Federal law states that all companies that sell securities register with the SEC. There are exemptions to this law. One exemption is that the company only sells its products to accredited investors.
The accredited investor definition provides a quantifiable description for a “sophisticated investor.” The SEC believes sophisticated investors can evaluate the risks of non-registered securities.
Government loopholes baby!
What’s the benefit of being an accredited investor?
Federal law limits the purchase of non-registered securities to accredited investors. If you qualify as an accredited investor you can access these private market investments. Private market investments can offer high returns. However, private market investments are less liquid than public securities.

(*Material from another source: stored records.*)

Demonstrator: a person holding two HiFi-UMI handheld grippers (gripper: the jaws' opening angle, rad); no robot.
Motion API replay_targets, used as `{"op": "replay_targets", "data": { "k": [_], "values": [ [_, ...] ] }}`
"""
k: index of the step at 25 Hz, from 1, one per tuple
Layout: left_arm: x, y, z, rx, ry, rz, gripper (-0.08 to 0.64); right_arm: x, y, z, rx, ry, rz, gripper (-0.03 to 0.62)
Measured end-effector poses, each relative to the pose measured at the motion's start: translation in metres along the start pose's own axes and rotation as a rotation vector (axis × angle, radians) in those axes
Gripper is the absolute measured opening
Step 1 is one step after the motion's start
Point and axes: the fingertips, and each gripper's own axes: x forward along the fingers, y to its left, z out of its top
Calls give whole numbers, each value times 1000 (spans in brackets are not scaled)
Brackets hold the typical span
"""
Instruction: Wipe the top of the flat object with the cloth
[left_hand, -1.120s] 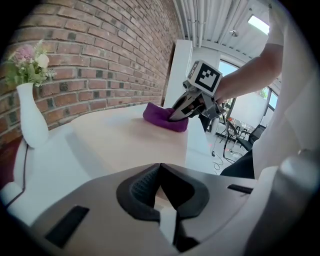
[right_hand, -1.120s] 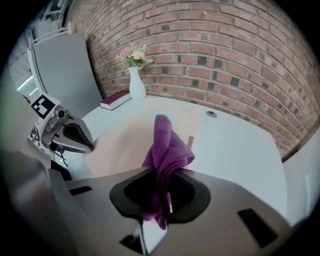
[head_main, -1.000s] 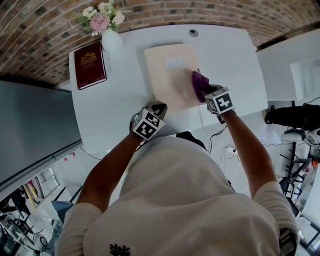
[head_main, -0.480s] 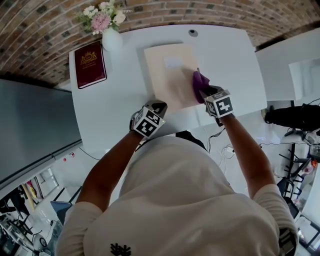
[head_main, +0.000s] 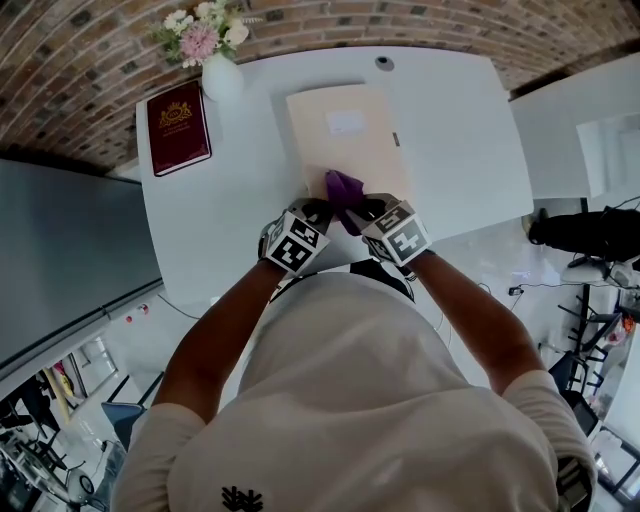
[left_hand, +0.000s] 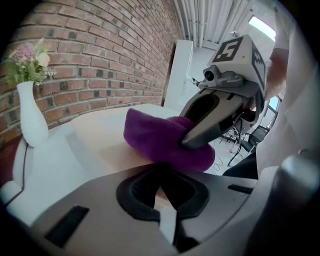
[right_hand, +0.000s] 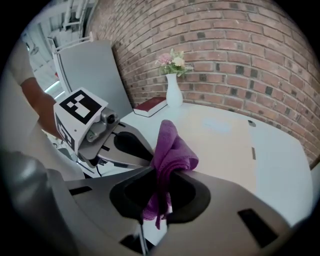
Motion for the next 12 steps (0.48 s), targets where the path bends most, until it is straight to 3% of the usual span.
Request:
{"op": "replay_targets", "data": {
  "k": [3, 8, 12],
  "values": [
    [0, 0, 0, 0, -1, -2, 25, 12, 14, -10, 6, 19, 25, 85],
    [0, 1, -2, 2, -4, 0, 25, 0, 0, -4, 26, 18, -19, 86],
    [0, 3, -1, -8, -14, 4, 25, 5, -20, -35, 49, 42, -39, 86]
  ]
}}
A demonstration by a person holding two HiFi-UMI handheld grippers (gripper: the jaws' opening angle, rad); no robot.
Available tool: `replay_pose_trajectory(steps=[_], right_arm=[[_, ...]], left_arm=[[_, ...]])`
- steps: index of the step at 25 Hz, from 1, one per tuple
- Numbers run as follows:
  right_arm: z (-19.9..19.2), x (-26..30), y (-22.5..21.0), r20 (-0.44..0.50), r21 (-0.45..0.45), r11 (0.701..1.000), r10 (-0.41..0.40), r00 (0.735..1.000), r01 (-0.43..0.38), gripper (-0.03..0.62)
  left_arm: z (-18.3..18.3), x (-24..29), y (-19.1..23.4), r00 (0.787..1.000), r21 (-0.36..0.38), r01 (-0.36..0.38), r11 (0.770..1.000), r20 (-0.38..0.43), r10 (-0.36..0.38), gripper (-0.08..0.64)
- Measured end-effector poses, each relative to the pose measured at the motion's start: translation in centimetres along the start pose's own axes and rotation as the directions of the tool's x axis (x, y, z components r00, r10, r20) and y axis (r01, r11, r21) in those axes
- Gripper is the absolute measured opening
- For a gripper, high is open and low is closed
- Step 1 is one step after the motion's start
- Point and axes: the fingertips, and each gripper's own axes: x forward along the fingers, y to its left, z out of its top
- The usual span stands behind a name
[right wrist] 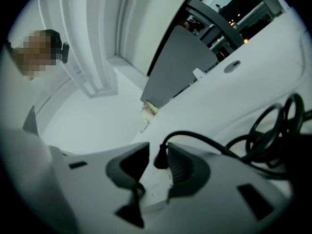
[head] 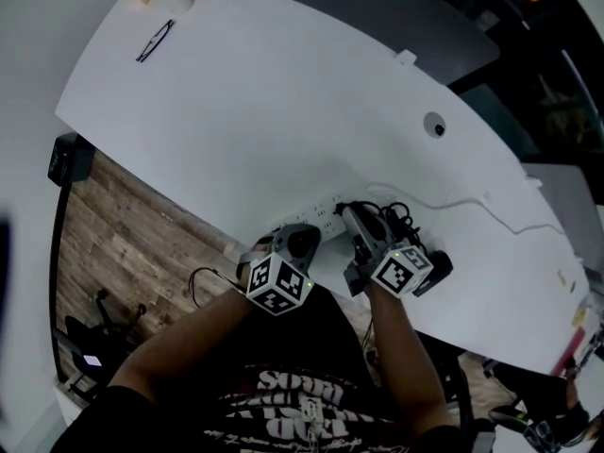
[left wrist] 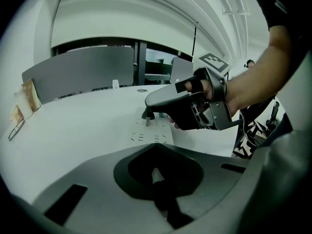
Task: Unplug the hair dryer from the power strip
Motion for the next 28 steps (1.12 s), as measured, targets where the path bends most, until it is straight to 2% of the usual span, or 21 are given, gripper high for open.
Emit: replay_pose_trajectory(steps=[5,7,10,12,15,17,20,21,23,25,28], right_arm=[[1.1,0.2,0.0,0.055,0.163,0.987,-0.004,0.998,-0.006,0.144],[1.7,-0.3,-0.4,0.114,0.199,0.98,-0.023,0.993,0.0,0.077],[1.8,-2.4,0.5,0.176,0.099,0.994,0.034,0.984,-0.052,0.075],[1.1,-3.8,1.2,0.17,0.042,0.997,0.063,0.983,-0.071,0.075],[-1.2,-4.4,0.6,0.084,-0.043,0.999,-0.001,0.996,0.005,0.067],[-1.7,-4.1,-0.1,0.058,-0.049,0.998,-0.026,0.998,0.029,0.069],[-1.5,-3.4,0.2,0.01,-0.072,0.997,-0.035,0.999,0.036,0.123],[-1.5,-3.2,0.5,-0.004,-0.064,0.997,-0.031,1.0,0.031,0.129],[-1.3,-2.8,0.7,-0.015,-0.011,1.0,-0.029,0.999,0.028,0.149],[-1.0,-2.5,0.2,-0.009,0.041,0.998,-0.046,0.999,0.046,0.155],[-0.4,-2.1,-0.1,-0.005,0.086,0.995,-0.049,0.999,0.049,0.16]], left_arm=[[0.0,0.0,0.0,1.0,0.019,-0.012,1.0,0.008,0.012,0.025],[-0.1,-0.1,0.0,1.0,0.022,-0.015,1.0,0.008,0.014,0.025],[-0.1,-0.1,-0.1,1.0,0.021,-0.014,1.0,0.005,0.014,0.025],[-0.1,0.0,-0.1,1.0,0.021,-0.012,1.0,0.005,0.012,0.025],[-0.1,-0.1,0.0,1.0,0.027,-0.017,0.999,0.007,0.017,0.025],[-0.2,-0.1,0.0,1.0,0.029,-0.022,0.999,0.002,0.022,0.025],[-0.3,0.1,0.1,1.0,-0.015,0.0,1.0,-0.021,0.0,0.025],[0.1,0.0,0.2,1.0,-0.039,0.014,0.999,-0.013,-0.014,0.025],[1.7,-0.5,0.7,0.997,-0.068,0.047,0.997,0.062,-0.042,0.025],[3.8,-0.9,1.1,0.987,-0.054,0.085,0.995,0.144,-0.076,0.025],[5.8,-0.1,1.9,0.981,-0.007,0.099,0.995,0.169,-0.097,0.025]])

There is no free lunch in investing.
- I don’t understand how having a high income makes you a sophisticated investor.
- Having a liquid net worth greater than 1 million dollars is a better proxy but it’s still a stretch.
- The latest criteria, professional certifications, require many hours of studying the financial markets. Maybe the next criteria will be the best yet!
- If you qualify to invest in unregistered securities doesn’t mean you should.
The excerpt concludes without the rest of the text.